[whatwg] Decimal comma in numeric input

Jukka K. Korpela jkorpela at cs.tut.fi
Thu Apr 14 09:40:19 PDT 2011


John Tamplin wrote:

> The entire web application, which includes both client and
> server-side code, must have the same idea about what locale the user
> is using.

Well, HTML(5) is not just about client-server applications. It’s also about 
offline applications and about the bulk of web and intranet content that 
cannot be characterized as “applications” in any significant meaning.

Moreover, part of the very idea of client-server model is that the client 
can handle user interaction in the user’s preferred locale and generally the 
way that suits the user, whereas the server-side processing and storage can 
use globalized format of data. The server can remain totally ignorant of the 
user interaction; it just gets and send data in a global well-defined 
format, which may be almost or completely unreadable to humans, or at least 
odd-looking to most, like ISO 8601 date and time, language codes, or real 
numbers in binary format.

New input types like "color", "date", and "number" are interesting steps 
towards allowing localized user interfaces with strictly defined and 
controlled interfaces to server-side and client-side processing of data. But 
they are perhaps not quite _conscious_ steps, and they are relatively 
limited, and they are (probably intentionally) silent about most 
localization issues.

> If the app provides a drop-down box or preference setting
> to choose a different locale, as most localized apps do,

Do they? Is that a good move, as opposite to using one centralized set of 
settings in the user's system? How many times am I actually supposed to tell 
my preferred language, country, currency, decimal separator, and so on, when 
using different applications? Localization is far more than choosing a 
locale from a dropdown, or at least it should be to be genuinely useful.

> the web browser has to be using the same locale for any native locale
> processing it uses

I’m not sure I follow you here. If an application is used via a web browser, 
then according to your words the application normally provides its own 
locale selection. Are you now saying that a web browser should somehow try 
to access such choices and turn them into its own choices. I was confused, 
and I am getting more and more confused.

> Otherwise, you run a serious risk of having
> incorrect data -- if a user types "10,000" in a field when they think
> they are using a locale with a comma as the decimal separator, does
> the app receive that as 10000 or 10.000?

That was the issue I raised, and I don’t see how it would vanish according 
to the approach to selecting a locale.

> If the app is running in
> en-US because the user requested it or their system locale isn't
> supported by the app, and the browser sends "10.000" as the value
> because the system locale is "de", then that is a problem.

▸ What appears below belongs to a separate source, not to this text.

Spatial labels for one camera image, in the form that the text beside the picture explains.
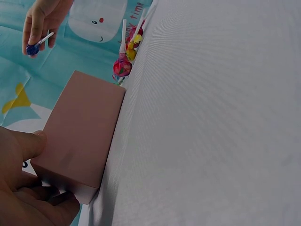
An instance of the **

Independently of the ways in which some software decides to use some locale 
settings, there is the problem that the user does not what to enter when he 
needs to enter a number with a decimal part. I think non-localized UIs 
(e.g., UIs that always use full stop as decimal separator) are definitely 
better than poorly-localized UIs.

>> Thus, it would be safer to compute the language of the input
>> element,
>>
>> In practical terms, no. We know that authors generally fail to
>> specify the content language or have it mis-specified (typically, as
>> English irrespective of the real language) by authoring software.
>
> If you can't rely on getting the locale the app is running in, then
> apps are not going to be able to use any fancy features and will
> continue to implement their own localization since they can't rely on
> the browser getting it right.

They can hardly expect browsers to get it right now or in the near future, 
as there isn’t even any definition for what is right. And there is 
considerable conceptual confusion too – you seem to imply that the language 
of the input element is the same as the locale some application is running 
in.

Most forms in HTML documents aren’t part of any “application” with some 
localization features. It’s just a form, and the page has some language 
(though usually detectable only by analyzing the content), and it’s used in 
a browser that has some user interface language (language of menus, error 
messages etc.) and little localization outside that. The best approximation 
of what is generally most natural for the user is in the settings of the 
underlying system. But users can’t and won’t really expect web pages to 
apply those settings (usually just silently accepted by the user) to, say, 
their methods of input for decimal numbers.

What I’m saying is, I guess, that HTML specifications should _discourage_ 
browsers from setting up localized methods for numeric input. It's different 
with calendars for example. When using an English-language page, I’m quite 
prepared to seeing a calendar with English month names, but I would not be 
too surprised at seeing Finnish month names (when using a Finnish version of 
an OS _and_ a browser), even though it may look somewhat messy. And a 
calendar _needs_ to have language-specific information, with month names and 
names for days of the week at least.